Unknown to many except for a few close friends, the dreadful disease has spread to her skin and lymph nodes that she had to undergo chemotherapy. "After each treatment, I get so nauseated but I know that I have to bear this and never give up. I have to go against the odds,” says Mely with the usual chuckles that has inspired over a thousand people she has met in Japan and elsewhere. Soon after, she has received letters of encouragement, phone calls and prayers, she adds, “I was thrilled to know that so many friends cared for me.”
On quiet days, she sits by the Katsura River in Arashiyama and watch people strolling along. As time passes by, she reminishes about her beloved Tacloban, so serene and majestic, very much like MELY.
WHERE ARE YOU FROM?
WHAT IS YOUR OCCUPATION/ PROFESSION?
HOW LONG HAVE YOU LIVED IN JAPAN? 26 years.
WHAT DO YOU MISS MOST ABOUT THE PHILIPPINES?

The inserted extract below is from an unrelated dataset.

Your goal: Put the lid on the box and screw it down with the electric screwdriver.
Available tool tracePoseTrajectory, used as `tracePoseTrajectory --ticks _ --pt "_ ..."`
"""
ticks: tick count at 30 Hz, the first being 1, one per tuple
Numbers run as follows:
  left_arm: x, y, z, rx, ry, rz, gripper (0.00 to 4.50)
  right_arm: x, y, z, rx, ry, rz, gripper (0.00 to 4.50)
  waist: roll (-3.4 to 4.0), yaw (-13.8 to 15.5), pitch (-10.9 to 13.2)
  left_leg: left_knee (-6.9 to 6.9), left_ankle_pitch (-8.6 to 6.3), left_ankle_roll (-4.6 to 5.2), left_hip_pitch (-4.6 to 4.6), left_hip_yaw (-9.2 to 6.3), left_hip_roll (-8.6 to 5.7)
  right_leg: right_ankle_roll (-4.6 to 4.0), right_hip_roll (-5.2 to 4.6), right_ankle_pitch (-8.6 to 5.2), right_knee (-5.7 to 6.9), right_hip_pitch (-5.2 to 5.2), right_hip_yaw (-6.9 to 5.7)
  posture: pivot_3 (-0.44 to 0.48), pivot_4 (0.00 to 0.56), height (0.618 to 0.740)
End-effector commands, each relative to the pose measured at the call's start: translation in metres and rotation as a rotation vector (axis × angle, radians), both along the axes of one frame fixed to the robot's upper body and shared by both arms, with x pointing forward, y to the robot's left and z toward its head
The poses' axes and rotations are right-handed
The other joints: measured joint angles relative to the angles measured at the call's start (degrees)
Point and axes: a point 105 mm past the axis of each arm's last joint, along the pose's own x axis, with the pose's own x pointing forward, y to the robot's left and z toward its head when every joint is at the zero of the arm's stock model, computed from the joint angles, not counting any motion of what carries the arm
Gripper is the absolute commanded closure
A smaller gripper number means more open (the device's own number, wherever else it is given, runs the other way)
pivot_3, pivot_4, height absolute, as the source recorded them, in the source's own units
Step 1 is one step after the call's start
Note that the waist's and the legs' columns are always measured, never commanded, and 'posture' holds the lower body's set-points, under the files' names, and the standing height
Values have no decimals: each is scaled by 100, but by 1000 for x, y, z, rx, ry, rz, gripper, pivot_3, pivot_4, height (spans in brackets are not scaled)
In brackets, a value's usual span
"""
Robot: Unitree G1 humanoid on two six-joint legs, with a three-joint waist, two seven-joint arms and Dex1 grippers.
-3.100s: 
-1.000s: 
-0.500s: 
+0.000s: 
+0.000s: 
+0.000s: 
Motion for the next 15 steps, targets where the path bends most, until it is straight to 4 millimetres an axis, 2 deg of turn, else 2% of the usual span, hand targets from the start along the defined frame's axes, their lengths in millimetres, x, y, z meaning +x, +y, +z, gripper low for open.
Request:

The food, of course! I really miss the sumptuous family breakfasts we have with our family and relatives in Leyte… with lots of native delicacies!
WHAT IS THE WEIRDEST THING THAT YOU HAVE EXPERIENCED IN JAPAN?
When I spent my first new year in Japan with my husband’s family, I was surprised to see that the men have to be served first. I thought it was odd because our womenfolk in the Philippines enjoy equal opportunities. Later on, I also found out that at home,
men take a bath ahead of all the female members of the family.
WHAT DO YOU LIKE BEST ABOUT JAPAN?
The people. They really work hard. And when they start any project, they work hard on it from beginning to end.
IF YOU CAN CHANGE ONE THING ABOUT JAPAN, WHAT WOULD IT BE?
The family life. There seems to be so much formalities even among immediate family members and their traditional duties as a member of the family affect even their personal decisions.
IF YOU CAN TEACH THINGS YOU HAVE LEARNED FROM THE JAPANESE, WHAT WOULD THEY BE? DILIGENCE and CLEANLINESS. Japan is one of the countries in the world with an ecological friendly garbage disposal system.
PLEASE TELL US ABOUT YOUR RECIPE FOR A SUCCESSFUL LIFE IN JAPAN.
It took me some time to completely understand the Japanese way of life as in the winning strategy formulated by a great samurai warrior named Musashi Miyamoto. This is why I learned how to act appropriately when dealing with the Japanese.
I also do not compare people but rather understand their complex differences as human beings. However, once you get absorbed into the ways of the Japanese, it can work both ways as they will begin to like you as a person regardless of who you are.